The composition of the numerous islands scattered through the great oceans being with such rare exceptions volcanic, is evidently an extension of that law, and the effect of those same causes, whether chemical or mechanical, from which it results, that a vast majority of the volcanoes now in action stand either as islands in the sea, or near its shores. This fact of the ocean-islands being so generally volcanic is also interesting in relation to the nature of the mountain-chains on our continents, which are comparatively seldom volcanic; and yet we are led to suppose that where our continents now stand an ocean once extended. Do volcanic eruptions, we may ask, reach the surface more readily through fissures formed during the first stages of the conversion of the bed of the ocean into a tract of land?
Looking at the charts of the numerous volcanic archipelagoes, we see that the islands are generally arranged either in single, double, or triple rows, in lines which are frequently curved in a slight degree. (Professors William and Henry Darwin Rogers have lately insisted much, in a memoir read before the American Association, on the regularly curved lines of elevation in parts of the Appalachian range.) Each separate island is either rounded, or more generally elongated in the same direction with the group in which it stands, but sometimes transversely to it. Some of the groups which are not much elongated present little symmetry in their forms; M. Virlet ("Bulletin de la Soc. Geolog." tome 3 page 110.) states that this is the case with the Grecian Archipelago: in such groups I suspect (for I am aware how easy it is to deceive oneself on these points), that the vents are generally arranged on one line, or on a set of short parallel lines, intersecting at nearly right angles another line, or set of lines. The Galapagos Archipelago offers an example of this structure, for most of the islands and the chief orifices on the largest island are so grouped as to fall on a set of lines ranging about N.W. by N., and on another set ranging about W.S.W.: in the Canary Archipelago we have a simpler structure of the same kind: in the Cape de Verde group, which appears to be the least symmetrical of any oceanic volcanic archipelago, a N.W. and S.E. line formed by several islands, if prolonged, would intersect at right angles a curved line, on which the remaining islands are placed.

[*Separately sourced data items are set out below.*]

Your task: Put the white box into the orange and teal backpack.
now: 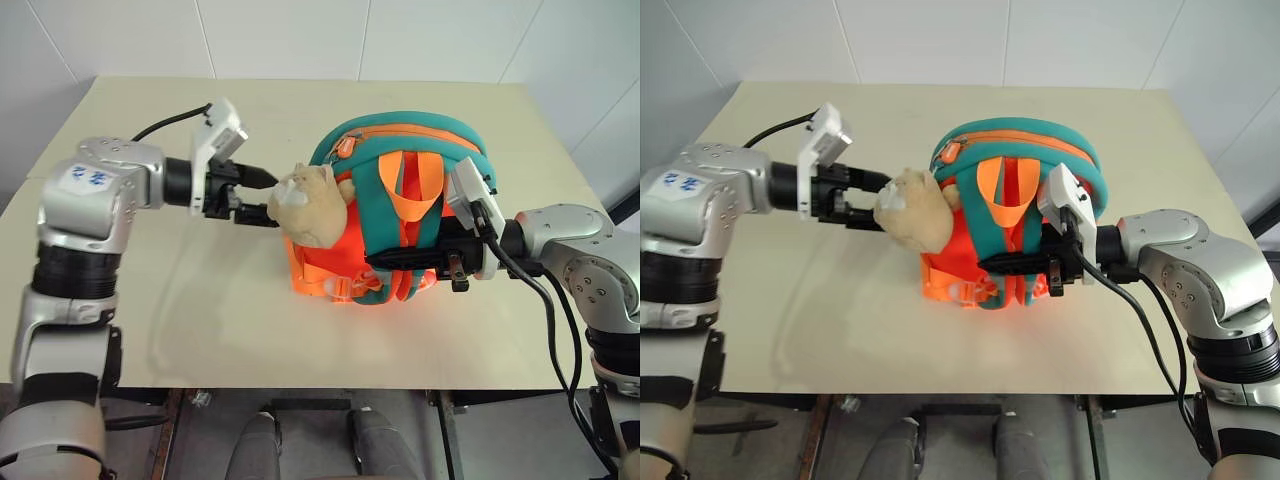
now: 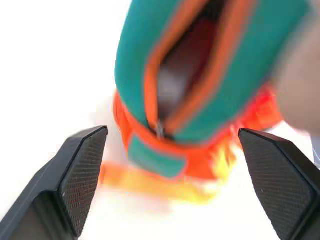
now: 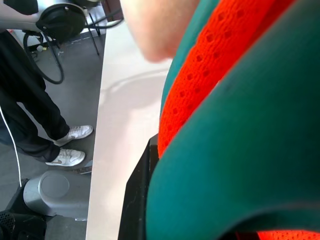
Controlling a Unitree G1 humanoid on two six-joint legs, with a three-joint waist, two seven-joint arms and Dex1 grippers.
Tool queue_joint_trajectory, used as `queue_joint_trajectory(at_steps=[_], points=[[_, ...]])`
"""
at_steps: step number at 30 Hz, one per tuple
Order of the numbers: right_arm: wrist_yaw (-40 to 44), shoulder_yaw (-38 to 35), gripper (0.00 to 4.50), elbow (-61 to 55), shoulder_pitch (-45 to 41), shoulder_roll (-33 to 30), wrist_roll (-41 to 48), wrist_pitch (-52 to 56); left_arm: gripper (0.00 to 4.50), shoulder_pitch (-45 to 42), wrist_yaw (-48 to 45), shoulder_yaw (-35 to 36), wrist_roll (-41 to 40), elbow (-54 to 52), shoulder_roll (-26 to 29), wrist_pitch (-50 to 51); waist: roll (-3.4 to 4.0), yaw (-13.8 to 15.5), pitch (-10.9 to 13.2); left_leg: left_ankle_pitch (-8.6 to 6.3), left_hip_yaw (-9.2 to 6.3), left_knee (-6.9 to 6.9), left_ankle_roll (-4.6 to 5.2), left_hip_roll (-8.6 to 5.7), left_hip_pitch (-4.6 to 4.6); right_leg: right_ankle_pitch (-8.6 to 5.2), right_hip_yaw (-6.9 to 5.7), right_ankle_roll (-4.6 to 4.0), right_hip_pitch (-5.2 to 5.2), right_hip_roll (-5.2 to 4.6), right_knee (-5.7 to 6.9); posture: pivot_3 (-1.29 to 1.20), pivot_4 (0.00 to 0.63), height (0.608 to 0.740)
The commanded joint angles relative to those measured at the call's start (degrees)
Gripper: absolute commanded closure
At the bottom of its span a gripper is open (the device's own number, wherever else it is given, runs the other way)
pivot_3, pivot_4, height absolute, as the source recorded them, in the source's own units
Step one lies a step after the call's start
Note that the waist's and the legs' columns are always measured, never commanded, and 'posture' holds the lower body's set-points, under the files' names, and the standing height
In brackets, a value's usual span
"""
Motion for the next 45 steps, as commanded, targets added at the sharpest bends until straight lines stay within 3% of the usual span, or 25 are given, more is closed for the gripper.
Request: queue_joint_trajectory(at_steps=[1, 6, 11, 14, 22, 27, 38, 45], points=[[0.9, -0.8, 4.50, -0.1, -1.0, -0.1, 0.2, -1.3, 0.04, 3.0, 0.3, 9.6, -9.7, -9.6, 0.7, 5.7, 0.00, 0.0, 0.0, 0.00, 0.00, 0.00, 0.00, 0.00, 0.01, -0.01, 0.00, -0.01, 0.02, -0.01, 0.00, 0.00, 0.150, 0.740], [1.7, -0.1, 4.50, 1.0, -1.7, 0.2, -0.4, -1.9, 0.04, 4.9, 8.7, 14.8, -17.0, -16.5, -6.2, 8.7, -0.01, 0.7, 0.0, 0.00, -0.06, 0.11, 0.00, -0.02, 0.03, 0.01, -0.06, 0.01, 0.13, -0.01, -0.01, 0.00, 0.150, 0.740], [2.1, 0.4, 4.50, 1.5, -2.0, 0.5, -0.9, -2.5, 0.04, 6.7, 16.8, 10.9, -14.8, -17.5, -11.4, 6.2, -0.01, 0.8, 0.0, 0.01, -0.07, 0.19, 0.02, -0.01, 0.04, 0.08, -0.03, 0.04, 0.13, 0.02, 0.02, 0.00, 0.150, 0.740], [2.2, 0.3, 4.50, 1.4, -1.9, 0.5, -1.1, -2.8, 0.56, 7.5, 19.5, 7.4, -13.0, -16.8, -12.0, 5.1, -0.01, 0.7, 0.0, 0.01, -0.04, 0.18, 0.02, -0.02, 0.06, 0.08, 0.00, 0.04, 0.13, 0.00, 0.00, 0.00, 0.150, 0.740], [0.4, -2.9, 4.50, -0.5, 1.5, 2.8, 0.2, -5.2, 2.85, 4.8, 20.4, 9.4, -17.6, -14.5, -9.8, 8.1, -0.01, 0.6, 0.0, 0.01, -0.04, 0.14, 0.01, -0.02, 0.03, 0.08, 0.00, 0.04, 0.10, 0.01, -0.03, 0.00, 0.150, 0.740], [-0.9, -6.1, 4.50, -2.9, 5.4, 5.2, 2.6, -7.7, 3.74, 1.3, 21.6, 10.5, -17.5, -9.5, -7.2, 9.4, -0.01, 0.6, 0.0, 0.01, -0.05, 0.12, 0.01, -0.02, 0.03, 0.08, -0.01, 0.04, 0.11, 0.02, -0.04, 0.00, 0.150, 0.740], [-3.4, -8.9, 4.50, -7.9, 11.4, 7.4, 5.9, -10.3, 3.89, -5.5, 23.2, 8.8, -13.8, 5.4, -0.3, 10.5, -0.01, 0.3, 0.0, 0.01, -0.05, 0.06, 0.01, -0.03, 0.02, 0.08, -0.02, 0.04, 0.10, 0.01, -0.09, 0.00, 0.150, 0.740], [-5.5, -9.1, 4.50, -9.2, 12.8, 7.2, 6.4, -10.1, 3.92, -3.4, 17.2, 1.0, -8.2, 12.9, 3.9, 5.7, -0.01, 0.1, 0.0, 0.01, -0.04, -0.03, 0.01, -0.02, 0.03, 0.06, -0.02, 0.02, 0.07, 0.01, -0.11, 0.00, 0.150, 0.740]])
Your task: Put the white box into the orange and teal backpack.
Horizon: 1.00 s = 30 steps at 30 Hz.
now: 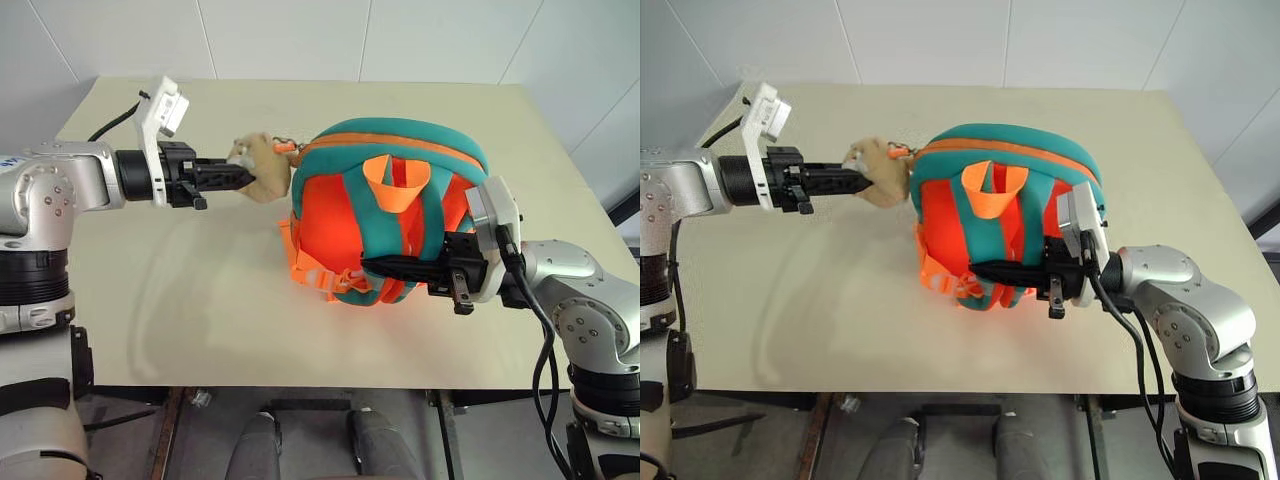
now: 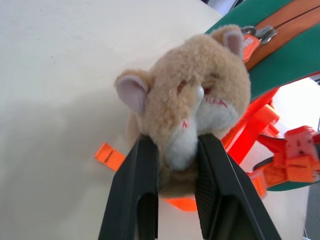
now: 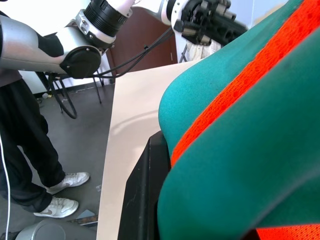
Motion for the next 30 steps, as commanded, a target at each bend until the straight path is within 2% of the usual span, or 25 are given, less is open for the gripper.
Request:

Von Buch ("Description des Isles Canaries" page 324.) has classed all volcanoes under two heads, namely, CENTRAL VOLCANOES, round which numerous eruptions have taken place on all sides, in a manner almost regular, and VOLCANIC CHAINS. In the examples given of the first class, as far as position is concerned, I can see no grounds for their being called "central;" and the evidence of any difference in mineralogical nature between CENTRAL VOLCANOES and VOLCANIC CHAINS appears slight. No doubt some one island in most small volcanic archipelagoes is apt to be considerably higher than the others; and in a similar manner, whatever the cause may be, that on the same island one vent is generally higher than all the others. Von Buch does not include in his class of volcanic chains small archipelagoes, in which the islands are admitted by him, as at the Azores, to be arranged in lines; but when viewing on a map of the world how perfect a series exists from a few volcanic islands placed in a row to a train of linear archipelagoes following each other in a straight line, and so on to a great wall like the Cordillera of America, it is difficult to believe that there exists any essential difference between short and long volcanic chains. Von Buch (Idem page 393.) states that his volcanic chains surmount, or are closely connected with, mountain-ranges of primary formation: but if trains of linear archipelagoes are, in the course of time, by the long- continued action of the elevatory and volcanic forces, converted into mountain-ranges, it would naturally result that the inferior primary rocks would often be uplifted and brought into view.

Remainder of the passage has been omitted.